● **Your objective**
From the material below, list every line containing "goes".
*** Listed entries ***
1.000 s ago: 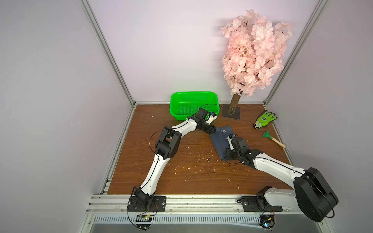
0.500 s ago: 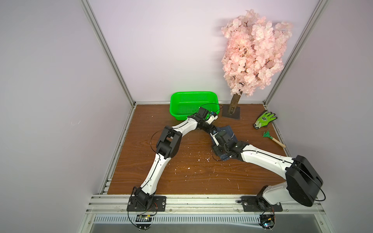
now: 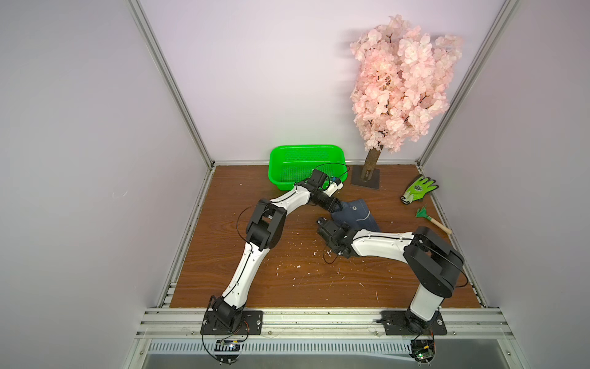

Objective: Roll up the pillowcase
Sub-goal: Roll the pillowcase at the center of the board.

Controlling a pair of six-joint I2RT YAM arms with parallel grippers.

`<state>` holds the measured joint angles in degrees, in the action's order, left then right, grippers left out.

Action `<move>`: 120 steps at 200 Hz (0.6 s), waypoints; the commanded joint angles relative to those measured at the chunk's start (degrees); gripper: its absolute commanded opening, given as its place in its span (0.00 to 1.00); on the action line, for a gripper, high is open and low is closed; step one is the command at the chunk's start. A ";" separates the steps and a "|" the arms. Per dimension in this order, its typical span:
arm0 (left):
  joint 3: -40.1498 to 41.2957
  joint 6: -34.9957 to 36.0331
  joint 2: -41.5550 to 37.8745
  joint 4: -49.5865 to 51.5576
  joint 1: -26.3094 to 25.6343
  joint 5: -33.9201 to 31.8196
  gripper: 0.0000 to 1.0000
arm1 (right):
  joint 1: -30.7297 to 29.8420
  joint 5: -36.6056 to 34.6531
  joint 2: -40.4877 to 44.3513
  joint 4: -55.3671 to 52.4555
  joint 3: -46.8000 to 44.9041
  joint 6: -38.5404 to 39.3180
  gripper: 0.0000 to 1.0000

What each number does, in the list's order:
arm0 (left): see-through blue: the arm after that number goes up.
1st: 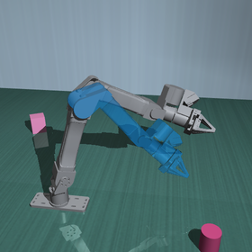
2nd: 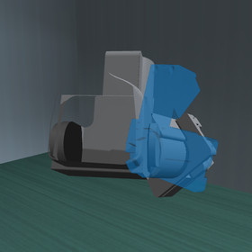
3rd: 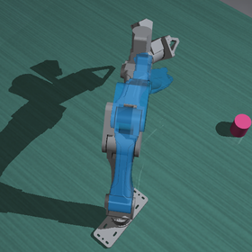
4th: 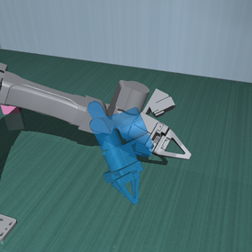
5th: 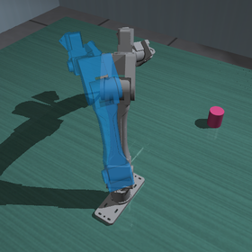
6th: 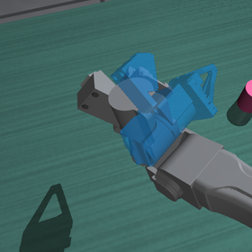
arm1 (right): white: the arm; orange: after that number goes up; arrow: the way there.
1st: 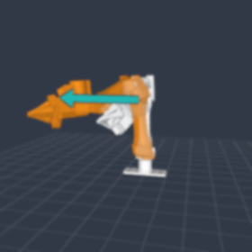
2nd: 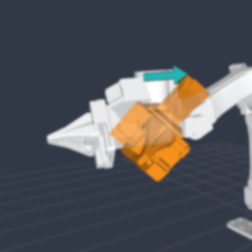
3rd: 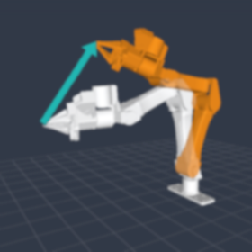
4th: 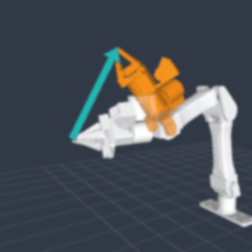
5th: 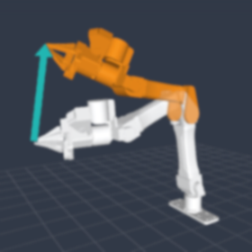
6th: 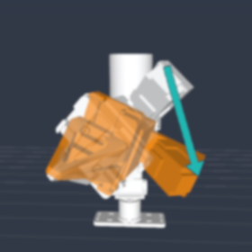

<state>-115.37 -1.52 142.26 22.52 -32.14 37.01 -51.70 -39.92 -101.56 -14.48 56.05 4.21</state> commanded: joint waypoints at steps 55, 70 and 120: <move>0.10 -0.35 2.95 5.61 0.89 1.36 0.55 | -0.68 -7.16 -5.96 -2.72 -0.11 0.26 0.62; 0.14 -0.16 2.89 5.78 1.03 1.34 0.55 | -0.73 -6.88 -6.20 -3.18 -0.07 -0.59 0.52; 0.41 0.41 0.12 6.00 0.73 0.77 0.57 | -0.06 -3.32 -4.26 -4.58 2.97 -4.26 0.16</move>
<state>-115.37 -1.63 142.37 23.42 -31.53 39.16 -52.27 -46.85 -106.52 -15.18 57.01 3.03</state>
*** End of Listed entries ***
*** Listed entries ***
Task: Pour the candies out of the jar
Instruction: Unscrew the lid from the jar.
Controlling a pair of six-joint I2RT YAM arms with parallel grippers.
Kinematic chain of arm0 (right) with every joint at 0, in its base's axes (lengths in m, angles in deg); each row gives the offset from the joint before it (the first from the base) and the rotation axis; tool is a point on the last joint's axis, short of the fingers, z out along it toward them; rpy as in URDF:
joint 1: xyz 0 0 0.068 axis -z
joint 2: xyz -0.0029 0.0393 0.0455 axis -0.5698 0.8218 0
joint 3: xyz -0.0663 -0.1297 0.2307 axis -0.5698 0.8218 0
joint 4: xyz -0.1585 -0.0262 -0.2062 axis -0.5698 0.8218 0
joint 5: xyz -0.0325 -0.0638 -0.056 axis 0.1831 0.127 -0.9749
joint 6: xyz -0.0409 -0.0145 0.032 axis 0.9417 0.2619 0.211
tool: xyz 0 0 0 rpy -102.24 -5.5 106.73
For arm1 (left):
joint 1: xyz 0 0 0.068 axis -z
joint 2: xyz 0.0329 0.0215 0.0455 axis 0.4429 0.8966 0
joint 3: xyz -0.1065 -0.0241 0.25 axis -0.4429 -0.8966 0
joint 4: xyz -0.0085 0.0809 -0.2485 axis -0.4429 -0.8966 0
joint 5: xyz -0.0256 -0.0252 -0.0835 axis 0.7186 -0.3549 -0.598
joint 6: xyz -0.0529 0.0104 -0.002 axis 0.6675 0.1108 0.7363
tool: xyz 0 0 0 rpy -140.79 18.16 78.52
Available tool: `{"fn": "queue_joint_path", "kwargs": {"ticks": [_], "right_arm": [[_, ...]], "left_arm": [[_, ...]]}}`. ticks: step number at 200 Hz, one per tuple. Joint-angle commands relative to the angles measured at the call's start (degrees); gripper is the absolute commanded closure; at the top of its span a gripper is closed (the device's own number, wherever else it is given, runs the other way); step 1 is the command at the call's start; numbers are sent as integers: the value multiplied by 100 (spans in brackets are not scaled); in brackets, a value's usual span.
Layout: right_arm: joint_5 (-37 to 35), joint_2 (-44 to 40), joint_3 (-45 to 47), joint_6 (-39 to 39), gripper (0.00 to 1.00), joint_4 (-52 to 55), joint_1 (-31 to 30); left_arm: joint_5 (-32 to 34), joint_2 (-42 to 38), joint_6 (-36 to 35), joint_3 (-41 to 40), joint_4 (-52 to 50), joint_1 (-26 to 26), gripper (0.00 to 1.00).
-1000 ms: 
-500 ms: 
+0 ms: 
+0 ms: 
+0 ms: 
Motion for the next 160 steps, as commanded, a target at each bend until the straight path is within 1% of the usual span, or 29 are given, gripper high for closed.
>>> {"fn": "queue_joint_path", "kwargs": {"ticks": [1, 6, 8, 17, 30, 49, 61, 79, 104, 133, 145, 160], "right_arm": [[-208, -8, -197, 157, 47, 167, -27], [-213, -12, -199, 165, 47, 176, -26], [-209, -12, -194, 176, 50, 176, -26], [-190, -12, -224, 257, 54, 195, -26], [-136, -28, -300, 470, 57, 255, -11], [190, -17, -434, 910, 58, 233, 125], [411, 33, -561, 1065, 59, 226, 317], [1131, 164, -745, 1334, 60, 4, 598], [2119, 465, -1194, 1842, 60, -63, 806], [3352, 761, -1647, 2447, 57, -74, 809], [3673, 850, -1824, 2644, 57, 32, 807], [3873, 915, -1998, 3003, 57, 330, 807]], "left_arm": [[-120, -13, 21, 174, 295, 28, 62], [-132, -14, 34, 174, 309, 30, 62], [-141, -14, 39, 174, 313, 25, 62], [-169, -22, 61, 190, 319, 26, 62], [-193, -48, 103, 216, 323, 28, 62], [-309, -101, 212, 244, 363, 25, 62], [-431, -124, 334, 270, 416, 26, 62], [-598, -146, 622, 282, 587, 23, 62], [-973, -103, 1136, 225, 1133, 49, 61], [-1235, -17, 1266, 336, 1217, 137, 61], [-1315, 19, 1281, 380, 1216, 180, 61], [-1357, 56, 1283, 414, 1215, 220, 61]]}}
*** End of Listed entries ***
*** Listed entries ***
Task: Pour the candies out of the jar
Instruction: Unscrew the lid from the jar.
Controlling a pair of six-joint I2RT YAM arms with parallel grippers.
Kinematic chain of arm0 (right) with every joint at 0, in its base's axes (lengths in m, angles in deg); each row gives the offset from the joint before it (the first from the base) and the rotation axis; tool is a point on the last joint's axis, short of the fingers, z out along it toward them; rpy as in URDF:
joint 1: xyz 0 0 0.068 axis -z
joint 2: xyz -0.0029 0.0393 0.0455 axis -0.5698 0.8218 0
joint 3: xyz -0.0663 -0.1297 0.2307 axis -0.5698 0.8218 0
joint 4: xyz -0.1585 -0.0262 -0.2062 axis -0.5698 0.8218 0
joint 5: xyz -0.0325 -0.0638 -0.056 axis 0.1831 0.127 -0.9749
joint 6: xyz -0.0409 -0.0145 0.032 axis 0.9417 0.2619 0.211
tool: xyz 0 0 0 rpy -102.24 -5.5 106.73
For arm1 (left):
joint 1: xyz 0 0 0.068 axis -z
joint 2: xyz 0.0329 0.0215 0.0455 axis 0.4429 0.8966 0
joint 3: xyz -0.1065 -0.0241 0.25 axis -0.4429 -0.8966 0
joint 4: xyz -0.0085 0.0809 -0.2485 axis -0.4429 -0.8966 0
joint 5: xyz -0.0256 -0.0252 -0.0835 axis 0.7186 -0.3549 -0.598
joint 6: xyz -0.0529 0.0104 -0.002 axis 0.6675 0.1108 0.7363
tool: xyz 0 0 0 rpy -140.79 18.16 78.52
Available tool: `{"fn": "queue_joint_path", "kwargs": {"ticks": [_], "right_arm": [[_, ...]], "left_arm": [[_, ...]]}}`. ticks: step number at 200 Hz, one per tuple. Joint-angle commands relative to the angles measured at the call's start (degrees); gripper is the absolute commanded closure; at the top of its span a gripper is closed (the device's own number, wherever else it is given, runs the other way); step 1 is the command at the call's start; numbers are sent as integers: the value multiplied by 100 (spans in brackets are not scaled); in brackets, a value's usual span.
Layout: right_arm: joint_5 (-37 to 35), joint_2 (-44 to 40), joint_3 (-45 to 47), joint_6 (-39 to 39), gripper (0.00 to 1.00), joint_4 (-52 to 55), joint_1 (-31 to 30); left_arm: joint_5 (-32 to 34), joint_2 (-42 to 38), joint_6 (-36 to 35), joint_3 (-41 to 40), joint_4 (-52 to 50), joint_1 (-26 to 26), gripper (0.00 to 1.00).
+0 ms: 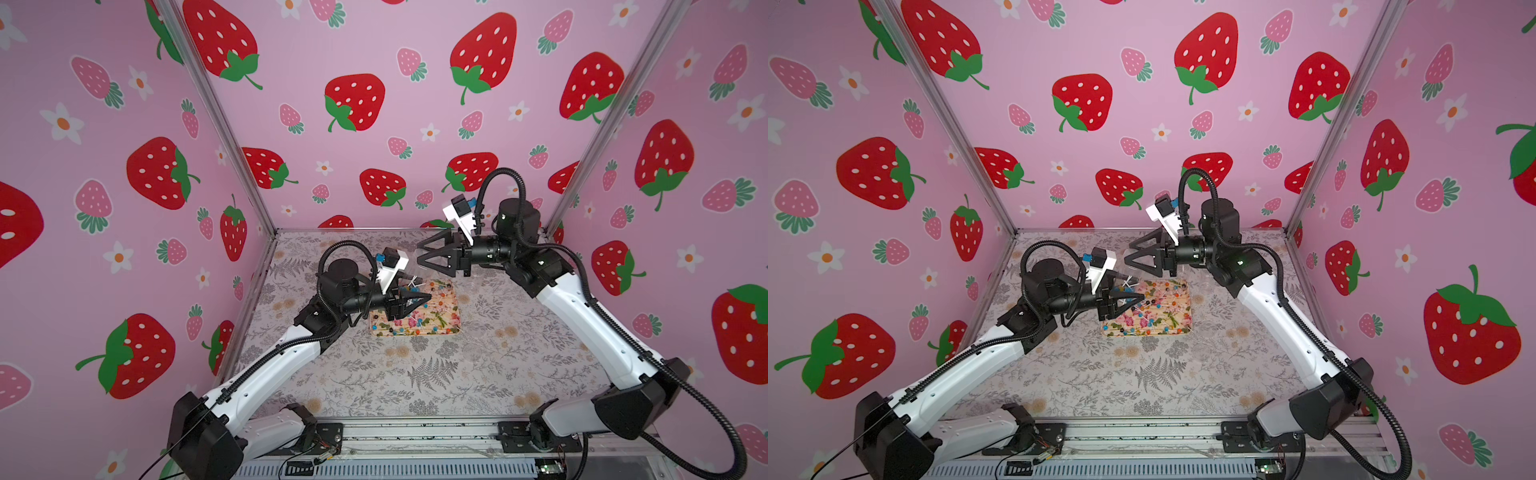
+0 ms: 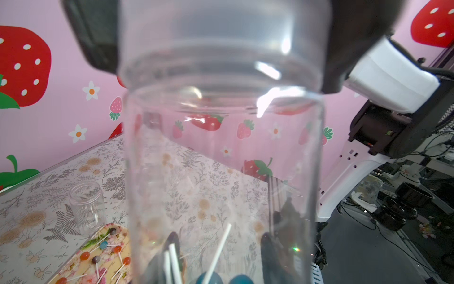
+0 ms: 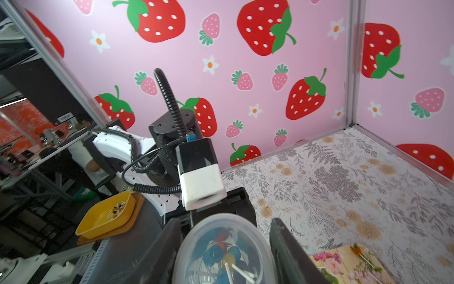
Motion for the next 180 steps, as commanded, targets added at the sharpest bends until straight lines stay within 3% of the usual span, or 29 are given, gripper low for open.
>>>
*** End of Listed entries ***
● **Response to the exercise**
arm0 (left): see-through blue: the arm after that number goes up.
arm1 (right): white: the arm; orange: after that number goes up; arrow: the way there.

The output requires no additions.